= Michel Weyland =

Michel Weyland (born 19 August 1947) is a Belgian artist, writer and cartoonist.

==Biography==
Born in Ixelles, Weyland studied arts at the Institut Saint-Luc in Brussels. In 1969, during his final year of study, he published in the Journal de Tintin a science fiction series entitled Stereo-land, which however he stopped after some thirty pages. From that year to 1979, he worked as a retoucher in a large printer plant in Brussels. In 1974, he made a few cartoons for the Belgian weekly Pourquoi pas?.
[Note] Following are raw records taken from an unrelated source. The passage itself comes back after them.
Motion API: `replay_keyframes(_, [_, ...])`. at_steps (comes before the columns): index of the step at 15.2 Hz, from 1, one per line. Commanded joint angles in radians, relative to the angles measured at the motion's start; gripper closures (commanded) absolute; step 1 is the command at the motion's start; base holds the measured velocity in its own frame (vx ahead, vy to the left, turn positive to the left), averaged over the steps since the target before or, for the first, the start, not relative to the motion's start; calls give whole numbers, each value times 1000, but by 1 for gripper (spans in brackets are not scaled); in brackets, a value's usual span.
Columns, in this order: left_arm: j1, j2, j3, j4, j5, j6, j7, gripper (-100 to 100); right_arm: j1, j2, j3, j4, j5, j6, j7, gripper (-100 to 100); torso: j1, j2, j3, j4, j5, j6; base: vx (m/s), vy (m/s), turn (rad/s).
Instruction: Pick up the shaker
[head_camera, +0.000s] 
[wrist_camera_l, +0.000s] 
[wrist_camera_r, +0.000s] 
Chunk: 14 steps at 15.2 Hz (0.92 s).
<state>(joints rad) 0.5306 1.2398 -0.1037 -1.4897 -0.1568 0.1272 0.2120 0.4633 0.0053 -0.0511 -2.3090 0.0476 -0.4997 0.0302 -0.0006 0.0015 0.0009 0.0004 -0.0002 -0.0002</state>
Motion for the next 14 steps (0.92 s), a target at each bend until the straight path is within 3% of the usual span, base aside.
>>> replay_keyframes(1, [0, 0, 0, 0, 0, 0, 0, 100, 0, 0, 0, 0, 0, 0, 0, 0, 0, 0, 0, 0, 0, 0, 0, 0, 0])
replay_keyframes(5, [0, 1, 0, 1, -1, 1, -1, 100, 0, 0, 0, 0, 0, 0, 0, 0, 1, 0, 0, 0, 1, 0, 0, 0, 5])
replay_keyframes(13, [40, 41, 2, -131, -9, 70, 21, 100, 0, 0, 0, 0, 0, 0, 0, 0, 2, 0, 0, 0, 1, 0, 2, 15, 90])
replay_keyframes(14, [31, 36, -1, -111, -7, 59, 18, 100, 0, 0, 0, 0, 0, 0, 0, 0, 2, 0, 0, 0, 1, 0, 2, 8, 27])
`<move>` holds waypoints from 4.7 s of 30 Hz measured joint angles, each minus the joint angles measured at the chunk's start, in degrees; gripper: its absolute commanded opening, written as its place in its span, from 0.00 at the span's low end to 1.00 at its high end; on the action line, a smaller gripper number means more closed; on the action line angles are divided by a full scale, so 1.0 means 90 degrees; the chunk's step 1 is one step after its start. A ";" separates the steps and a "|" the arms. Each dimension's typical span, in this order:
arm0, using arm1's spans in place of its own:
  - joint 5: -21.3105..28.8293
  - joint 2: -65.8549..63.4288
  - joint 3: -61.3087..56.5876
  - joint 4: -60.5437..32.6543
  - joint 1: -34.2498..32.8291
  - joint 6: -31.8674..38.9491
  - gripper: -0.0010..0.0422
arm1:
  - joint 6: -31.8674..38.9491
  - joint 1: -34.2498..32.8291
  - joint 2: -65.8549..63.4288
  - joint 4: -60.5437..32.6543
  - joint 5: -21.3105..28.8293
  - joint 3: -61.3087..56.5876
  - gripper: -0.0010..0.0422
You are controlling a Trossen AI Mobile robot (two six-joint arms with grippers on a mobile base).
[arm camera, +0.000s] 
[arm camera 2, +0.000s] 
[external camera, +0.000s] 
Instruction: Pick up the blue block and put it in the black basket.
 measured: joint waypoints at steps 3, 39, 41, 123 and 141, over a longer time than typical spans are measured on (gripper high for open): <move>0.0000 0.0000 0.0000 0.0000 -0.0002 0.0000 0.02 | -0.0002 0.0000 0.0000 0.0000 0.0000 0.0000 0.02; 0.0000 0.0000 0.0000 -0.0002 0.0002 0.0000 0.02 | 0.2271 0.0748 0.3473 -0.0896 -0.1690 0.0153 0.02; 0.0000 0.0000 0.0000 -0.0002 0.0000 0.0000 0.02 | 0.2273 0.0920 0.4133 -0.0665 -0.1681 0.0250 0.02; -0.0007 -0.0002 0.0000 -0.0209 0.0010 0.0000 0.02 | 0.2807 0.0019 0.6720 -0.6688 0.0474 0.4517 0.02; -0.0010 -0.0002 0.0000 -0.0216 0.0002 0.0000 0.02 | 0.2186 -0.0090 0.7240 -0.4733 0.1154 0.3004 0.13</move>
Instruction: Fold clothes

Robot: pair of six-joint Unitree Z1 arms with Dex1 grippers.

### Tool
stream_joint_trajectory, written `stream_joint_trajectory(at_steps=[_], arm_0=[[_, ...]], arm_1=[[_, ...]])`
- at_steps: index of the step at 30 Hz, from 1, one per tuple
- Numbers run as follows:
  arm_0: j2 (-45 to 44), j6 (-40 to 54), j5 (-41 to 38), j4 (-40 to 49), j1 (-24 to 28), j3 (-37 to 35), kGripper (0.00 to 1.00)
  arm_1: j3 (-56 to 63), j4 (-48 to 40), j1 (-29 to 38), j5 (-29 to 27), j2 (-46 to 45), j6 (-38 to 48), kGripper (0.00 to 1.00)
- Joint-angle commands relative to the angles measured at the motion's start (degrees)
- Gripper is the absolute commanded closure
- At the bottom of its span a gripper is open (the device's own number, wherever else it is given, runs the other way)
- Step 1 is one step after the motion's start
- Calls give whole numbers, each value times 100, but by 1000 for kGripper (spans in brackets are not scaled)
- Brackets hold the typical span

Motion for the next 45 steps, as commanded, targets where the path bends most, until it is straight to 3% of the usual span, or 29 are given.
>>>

In August 1979, he created for the Journal de Tintin the character of Aria; the first album of this heroic fantasy series would be published in 1982 by Lombard. In September 1979, he left the photographic work to devote himself exclusively to comics. After the creation of Aria, Weyland worked in this series, the few exceptions including the science fiction fairytale Yvanaëlle, la Dame de Mordorez, published in 1988.

The 37th album of Aria, entitled Faîtes taire l'accusée, was published in 2015.

==Bibliography==
- Stéréo-land (1968-1969)
- Mariage[sic] dans la 7ème Dimension (1979, in the Journal de Tintin)[sic]
- Le Chevalier de Prédor (1979, in the Journal de Tintin)
- L'Interview exclusive de Nostradamus (1979, in the Journal de Tintin)
- Yvanaëlle (1988, with Nadine Weyland)
- series "Aria" (1980-2015)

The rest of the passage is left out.